Health-related factors among children under five in IDP camps: a sociodemographic overview

Characteristics N %
Gender
Male 101 46
Female 121 54
Breastfeeding
Yes 63 28
No 163 72
Food Security
very insecure 13 6
Insecure 89 39
Moderately insecure 113 50
Secure 11 5
Access to Healthcare
Yes 116 51
NO 110 49
Water and Sanitation
Very poor 7 3
poor 76 33
Faire 137 61
Excellent 6 3
Socioeconomic Status
Very poor 12 5
Poor 91 40
Average 117 52
Good 6 3

*p < 0.05, Pearson Chi-Square test

Table 9.

Association between socioeconomic and environmental factors and malnutrition in children under five

Malnutrition Chi-square P-value
Absent Present
Gender Male 31(30%) 72(70%) 0.314 0.575
Female 33(27%) 90(73%)
Breastfeeding Yes 52(32%) 111(68%) 3.699 0.054
No 12(19%) 51(81%)
Food Security very insecure 8(62%) 5(38%) 20.056 0.000
Insecure 34(38%) 55(62%)
Moderately insecure 22(19%) 91(81%)
Secure 0(0%) 11(100%)
Access to Healthcare Yes 40(36%) 70(64%) 6.833 0.009
NO 24(21%) 92(79%)
Clinical Signs Yes 39(23%) 134(77%) 12.121 0.000
NO 25(47%) 28(53%)
Water and Sanitation Very poor 4(57%) 3(43%) 4.183 0.242
poor 24(32%) 52(68%)
Faire 35(26%) 102(74%)
Excellent 1(16%) 5(84%)
Socioeconomic Status Very poor 7(58%) 5(42%) 14.038 0.003
Poor 33(36%) 58(64%)
Average 24(21%) 93(79%)
Good 0(0%) 6(100%)
Total 64 (28%) 162 (72%)

*p < 0.05, Pearson Chi-Square test

Etiologic and phenotypic criteria for malnutrition revealed substantial needs: 45 participants had poor general health, and 153 had a low diet. Muscle wasting (16 participants), low weight-for-height (41 participants), and low weight-for-age (121 participants) were all phenotypic indicators of substantial malnutrition in the group (Fig. 3). These findings underscore young children’s critical dietary and health needs in displacement camps.

Fig. 3.

Fig. 3

Comparison of etiologic vs. phenotypic malnutrition criteria in children under five

Discussion

Given the rising numbers of internally displaced persons (IDPs) in Sudan and their heightened susceptibility to a range of infectious and chronic diseases, it is crucial to thoroughly document the prevalence of various health issues within these communities.

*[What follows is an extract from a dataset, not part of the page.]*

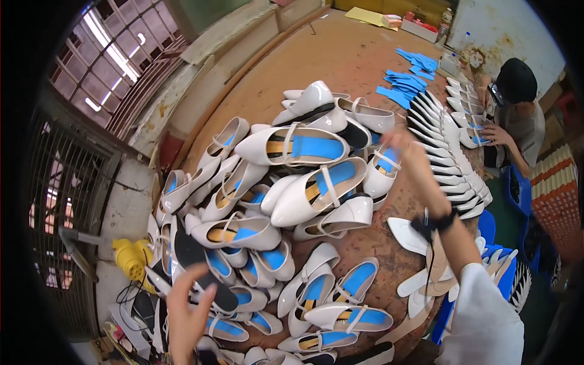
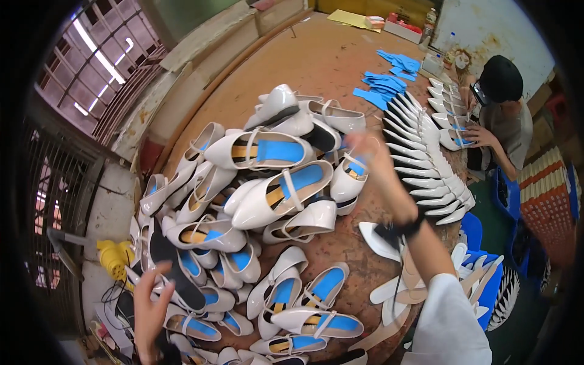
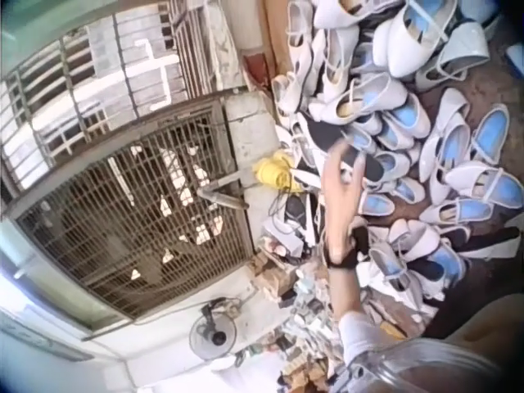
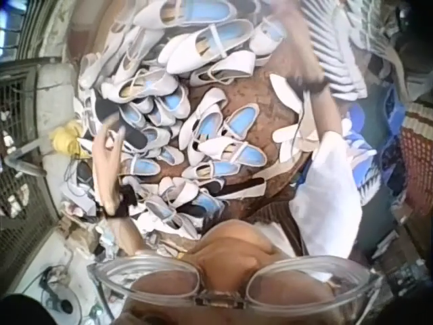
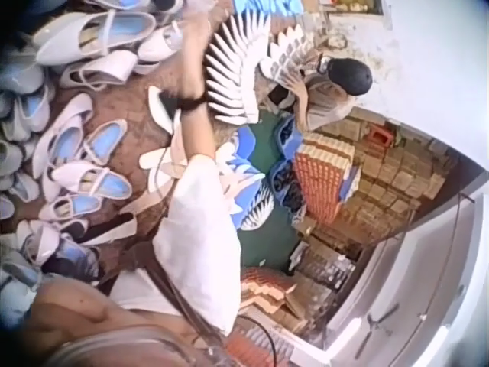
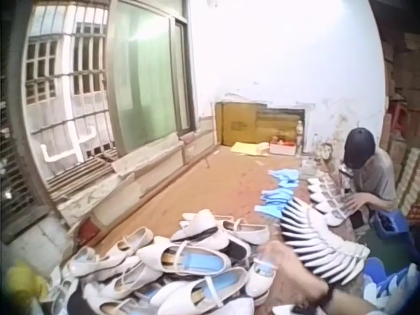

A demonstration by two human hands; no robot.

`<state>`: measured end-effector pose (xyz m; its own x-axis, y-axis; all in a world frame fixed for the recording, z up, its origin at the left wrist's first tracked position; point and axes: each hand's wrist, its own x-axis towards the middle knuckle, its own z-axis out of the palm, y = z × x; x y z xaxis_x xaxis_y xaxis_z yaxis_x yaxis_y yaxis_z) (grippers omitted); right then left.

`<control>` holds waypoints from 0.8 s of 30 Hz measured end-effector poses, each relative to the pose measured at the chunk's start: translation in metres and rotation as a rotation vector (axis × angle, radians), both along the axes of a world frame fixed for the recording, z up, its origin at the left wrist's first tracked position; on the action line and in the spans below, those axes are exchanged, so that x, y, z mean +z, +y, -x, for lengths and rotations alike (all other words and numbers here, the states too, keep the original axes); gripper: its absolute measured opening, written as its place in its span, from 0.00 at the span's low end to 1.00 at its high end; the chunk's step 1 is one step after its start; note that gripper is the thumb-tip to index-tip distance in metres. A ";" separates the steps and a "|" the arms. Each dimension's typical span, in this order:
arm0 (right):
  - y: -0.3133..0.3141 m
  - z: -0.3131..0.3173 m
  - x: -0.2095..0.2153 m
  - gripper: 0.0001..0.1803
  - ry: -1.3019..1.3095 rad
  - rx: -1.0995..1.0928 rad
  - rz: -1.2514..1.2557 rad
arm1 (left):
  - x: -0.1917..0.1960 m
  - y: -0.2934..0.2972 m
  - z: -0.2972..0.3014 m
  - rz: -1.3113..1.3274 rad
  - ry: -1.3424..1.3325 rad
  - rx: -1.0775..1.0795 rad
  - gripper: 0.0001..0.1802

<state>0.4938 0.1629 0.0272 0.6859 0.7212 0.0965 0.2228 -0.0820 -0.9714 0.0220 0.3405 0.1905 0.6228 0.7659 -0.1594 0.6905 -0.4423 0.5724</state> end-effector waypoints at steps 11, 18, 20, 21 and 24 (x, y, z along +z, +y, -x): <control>0.107 -0.196 -0.095 0.35 0.691 0.242 0.124 | -0.173 0.225 -0.189 0.381 -0.184 -0.074 0.45; 0.143 -0.177 -0.086 0.42 0.471 0.400 0.476 | -0.221 0.268 -0.244 0.775 -0.388 -0.163 0.52; 0.136 -0.165 -0.087 0.49 0.361 0.418 0.522 | -0.229 0.267 -0.249 0.929 -0.424 -0.072 0.53; 0.136 -0.165 -0.098 0.49 0.289 0.430 0.518 | -0.233 0.264 -0.251 0.808 -0.395 -0.041 0.54; 0.136 -0.148 -0.112 0.51 0.206 0.319 0.434 | -0.237 0.263 -0.253 1.064 -0.569 0.101 0.51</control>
<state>0.6423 0.2984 -0.0847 0.4016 0.8392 -0.3667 0.1116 -0.4423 -0.8899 0.2746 0.6039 -0.0464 0.7534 0.4677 -0.4622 0.2261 0.4758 0.8500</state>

This study represents a pioneering effort in examining the physical and mental health challenges faced by IDPs residing in camps in Sudan. The findings of our study shed light on the intricate relationship between the displacement experience and the health outcomes of IDPs in our study area. Our investigation reveals a concerning prevalence of new cases of both physical and mental health issues among this vulnerable population. Although there have been no recent outbreaks of communicable diseases in the State, we found that a substantial proportion of IDPs exhibited signs of poor physical well-being, with 45% meeting the criteria for classifying poor physical health symptoms. These issues have far-reaching socioeconomic implications for displaced individuals, impacting their health, mental well-being, and ability to reintegrate into society. Among adults’ most commonly reported physical health issues were minor colds, respiratory infections, prolonged cold or flu symptoms, insomnia, headache, upset stomach, nausea, and diarrhoea or constipation. These findings underscore the multifaceted challenges faced by IDPs, ranging from infectious diseases to sleep disturbances and gastrointestinal problems.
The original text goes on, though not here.